Open prushforth opened 4 years ago

prushforth commented 4 years ago

This issue is for discussion.

I recommend removing the definition of "base layer" and renaming the section entitled "Rendering base layers", because I believe that "base" vs "overlay" is an abstraction that doesn't add value but does add complexity.

I haven't come across too much discussion of base vs overlay (perhaps I've missed it), so maybe it's not too late to avoid this mistake.

In Leaflet (and other libraries where > 1 layer is permitted), there's the notion of base vs overlay, and the way they are represented in the layer control is via a option group vs checkbox. I believe that the real distinction is that base layers are "on the bottom" of the visual stack.

So instead of adding this base / overlay abstraction, which would have to be reflected in markup and / or WebIDL, I suggest simply allowing authors to control what is base vs overlay by relative position of the node that represents the layer. This is what I've specified (or avoided specifying, more like) in the current proposal for <layer>, FWIW.

cmhodgson commented 4 years ago

It is more than just being the bottom of the rendering stack. The select one vs. select many distinction is important, because you can only have at most one base layer being displayed, and you likely always want to have exactly one base layer being displayed. You need a way to communicate this to the browser so that it can show the appropriate UI - assuming there is a browser-provided UI for layer management.

I suppose a different approach might be to implement some kind of "layer restrictions" which would allow you to define layers that either must be or must not be displayed at the same time... this would be way more complicated but much more flexible.

As an example I have a Leaflet-based web map that I work with daily that allows me to switch between Google, Bing, ESRI, and MapBox versions of street and aerial imagery as the basemap, and also has a dozen overlay layers. Being able to switch the base map layer with one click is really a usability requirement for such a map. There are also overlay layers which I would like to be able to turn on and off together with one click; I'm not sure if layer groups have been discussed before but they are essentially mutually inclusive compared to base map layers being mutually exclusive.

Furthermore, the idea of layer groups, which one would assume would be managed using the DOM hierarchy, might conflict with the idea of using the relative position of layers in the DOM to define the rendiering order, for example if you want to allow layers from the same group to be at different levels in the rendering stack.
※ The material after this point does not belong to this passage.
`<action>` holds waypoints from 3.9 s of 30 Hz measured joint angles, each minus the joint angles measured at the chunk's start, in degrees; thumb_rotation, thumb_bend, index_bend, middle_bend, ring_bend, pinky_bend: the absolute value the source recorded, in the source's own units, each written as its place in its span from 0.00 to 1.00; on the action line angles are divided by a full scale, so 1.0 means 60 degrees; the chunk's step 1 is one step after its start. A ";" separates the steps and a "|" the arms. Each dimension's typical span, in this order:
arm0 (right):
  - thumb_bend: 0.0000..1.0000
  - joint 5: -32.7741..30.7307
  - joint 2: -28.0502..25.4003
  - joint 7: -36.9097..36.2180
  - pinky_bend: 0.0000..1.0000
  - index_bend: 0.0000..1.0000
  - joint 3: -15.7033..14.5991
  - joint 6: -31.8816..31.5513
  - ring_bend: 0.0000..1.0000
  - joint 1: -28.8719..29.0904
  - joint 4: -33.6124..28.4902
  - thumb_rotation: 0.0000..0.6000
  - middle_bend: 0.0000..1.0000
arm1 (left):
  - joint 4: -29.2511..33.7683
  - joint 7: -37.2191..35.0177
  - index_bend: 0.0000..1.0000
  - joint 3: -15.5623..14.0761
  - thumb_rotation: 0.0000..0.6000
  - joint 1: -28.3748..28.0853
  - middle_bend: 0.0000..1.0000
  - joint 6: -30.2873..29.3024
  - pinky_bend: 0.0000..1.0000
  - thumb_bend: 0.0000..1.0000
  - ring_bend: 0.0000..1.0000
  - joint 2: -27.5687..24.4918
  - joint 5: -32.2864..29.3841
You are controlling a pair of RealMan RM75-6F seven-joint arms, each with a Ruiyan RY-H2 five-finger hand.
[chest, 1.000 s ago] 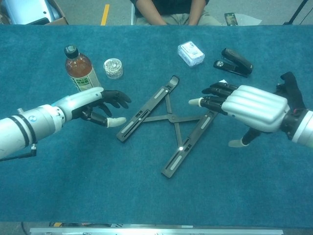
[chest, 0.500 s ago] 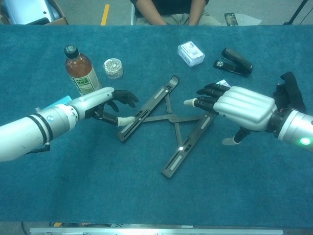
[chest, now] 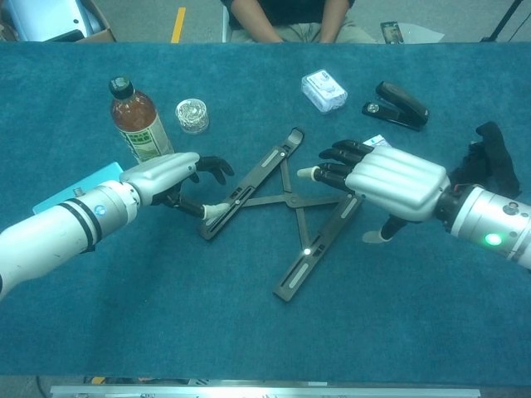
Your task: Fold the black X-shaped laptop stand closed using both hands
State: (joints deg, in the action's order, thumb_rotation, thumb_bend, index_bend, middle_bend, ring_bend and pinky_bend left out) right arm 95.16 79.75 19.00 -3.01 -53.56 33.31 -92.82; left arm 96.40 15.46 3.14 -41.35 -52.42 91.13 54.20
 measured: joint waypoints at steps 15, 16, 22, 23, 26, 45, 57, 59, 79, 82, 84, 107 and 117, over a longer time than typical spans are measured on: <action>0.09 -0.0199 0.0200 -0.0039 0.05 0.00 0.0012 -0.0004 0.00 0.0095 0.0155 1.00 0.16 | -0.0576 0.0467 0.18 -0.0369 0.57 0.0229 0.26 -0.0219 0.19 0.28 0.10 0.0348 0.0546; 0.09 -0.0221 0.0229 -0.0033 0.05 0.00 0.0022 0.0005 0.00 0.0104 0.0173 1.00 0.16 | -0.0549 0.0461 0.18 -0.0373 0.57 0.0240 0.26 -0.0210 0.19 0.28 0.10 0.0356 0.0554; 0.09 -0.0348 0.0476 0.0067 0.05 0.00 0.0099 0.0041 0.00 0.0170 0.0349 1.00 0.16 | -0.0342 0.0420 0.18 -0.0348 0.57 0.0285 0.26 -0.0139 0.19 0.28 0.10 0.0370 0.0595; 0.09 -0.0378 0.0527 0.0095 0.05 0.00 0.0116 0.0049 0.00 0.0183 0.0384 1.00 0.16 | -0.0311 0.0416 0.18 -0.0339 0.57 0.0288 0.26 -0.0129 0.19 0.28 0.10 0.0365 0.0596; 0.11 -0.0434 0.0679 0.0154 0.05 0.00 0.0156 0.0061 0.00 0.0216 0.0472 1.00 0.16 | -0.0226 0.0356 0.18 -0.0284 0.57 0.0297 0.26 -0.0074 0.19 0.28 0.10 0.0354 0.0560; 0.10 -0.0649 0.1435 0.0926 0.05 0.00 0.0071 0.0152 0.00 0.0304 0.1370 1.00 0.15 | -0.0170 0.0261 0.18 -0.0205 0.56 0.0345 0.26 0.0052 0.19 0.28 0.09 0.0409 0.0555; 0.10 -0.0452 0.2117 0.1348 0.05 0.00 0.0112 -0.0484 0.00 0.0136 0.2009 1.00 0.14 | -0.0050 0.0280 0.18 -0.0207 0.56 0.0365 0.26 0.0058 0.19 0.28 0.09 0.0423 0.0615; 0.10 -0.0453 0.2199 0.1365 0.05 0.00 0.0132 -0.0510 0.00 0.0137 0.2065 1.00 0.14 | -0.0038 0.0279 0.18 -0.0208 0.57 0.0370 0.26 0.0060 0.19 0.28 0.09 0.0421 0.0605; 0.10 -0.0553 0.3045 0.1703 0.05 0.00 0.0450 -0.0621 0.00 0.0322 0.2560 1.00 0.14 | 0.0252 0.0249 0.18 -0.0311 0.56 0.0452 0.26 0.0069 0.19 0.28 0.09 0.0306 0.0677; 0.10 -0.0593 0.3174 0.1737 0.05 0.00 0.0494 -0.0620 0.00 0.0352 0.2645 1.00 0.14 | 0.0324 0.0251 0.18 -0.0342 0.57 0.0464 0.26 0.0077 0.19 0.28 0.09 0.0269 0.0707; 0.10 -0.0624 0.3273 0.1768 0.05 0.00 0.0530 -0.0620 0.00 0.0375 0.2709 1.00 0.14 | 0.0370 0.0243 0.18 -0.0357 0.56 0.0474 0.26 0.0077 0.19 0.28 0.09 0.0249 0.0738; 0.10 -0.1101 0.4356 0.2197 0.05 0.00 0.0968 -0.0508 0.00 0.0735 0.3307 1.00 0.14 | 0.0603 0.0149 0.17 -0.0547 0.56 0.0536 0.26 0.0201 0.19 0.28 0.09 0.0127 0.0950; 0.10 -0.1343 0.4681 0.2439 0.05 0.00 0.1181 -0.0489 0.00 0.0888 0.3417 1.00 0.14 | 0.0687 0.0092 0.17 -0.0617 0.56 0.0567 0.26 0.0243 0.19 0.28 0.09 0.0092 0.1043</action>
State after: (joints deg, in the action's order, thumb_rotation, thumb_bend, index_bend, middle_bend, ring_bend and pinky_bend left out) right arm 87.10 107.83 33.64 4.08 -56.50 38.64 -72.32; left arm 100.52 16.01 -0.56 -37.95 -50.96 91.68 60.46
In general I think for interoperability with other web components, the layer rendering level is best managed using z-index. The relative order might provide an initial, default z-index? If you force the entire composed map into single z-index on the page, as would be the case with a video or image, you would lose the ability to do some fun things within the map... pop-ups or animations within the layer stack?

dmorissette commented 4 years ago

I agree with @cmhodgson that the base map layer is more than just the one at the bottom. This idea of having an easy way to toggle between base map layers and having only one active at a time is very common and very important (street map vs imagery, day vs night, or switch from one provider to another).

He also brings up good points about overlay layer grouping, but that should probably get its own issue if one does not exist already.

prushforth commented 4 years ago

@cmhodgson

The select one vs. select many distinction is important, because you can only have at most one base layer being displayed, and you likely always want to have exactly one base layer being displayed. You need a way to communicate this to the browser so that it can show the appropriate UI

I'm not saying that this UI isn't useful - sometimes. But it's an abstraction that I don't quite see how it fits neatly into a markup design, though. In the <layer> proposal, we've got a checked boolean attribute, which can be used to initialize whether the layer is visible on the map or not. Using that 'primitive', I think you could write a simple GUI in HTML elements that could manage the logic of basemaps and overlays, in much the same way that Leaflet currently does. That's called progressive enhancement, and is highly desirable, in my view.

It remains to be specified how you can write your own UI for the map viewer, but that's what we're here for, right?

Regarding layer groups, I think any layer should be able to be a layer group, sort of. Although I haven't provided on/off controls for it, if you look at the markup for this layer, you can see it's composed of two <link rel=tile> elements, which could have checkbox controls provided for each in the layer control, I think (but don't yet).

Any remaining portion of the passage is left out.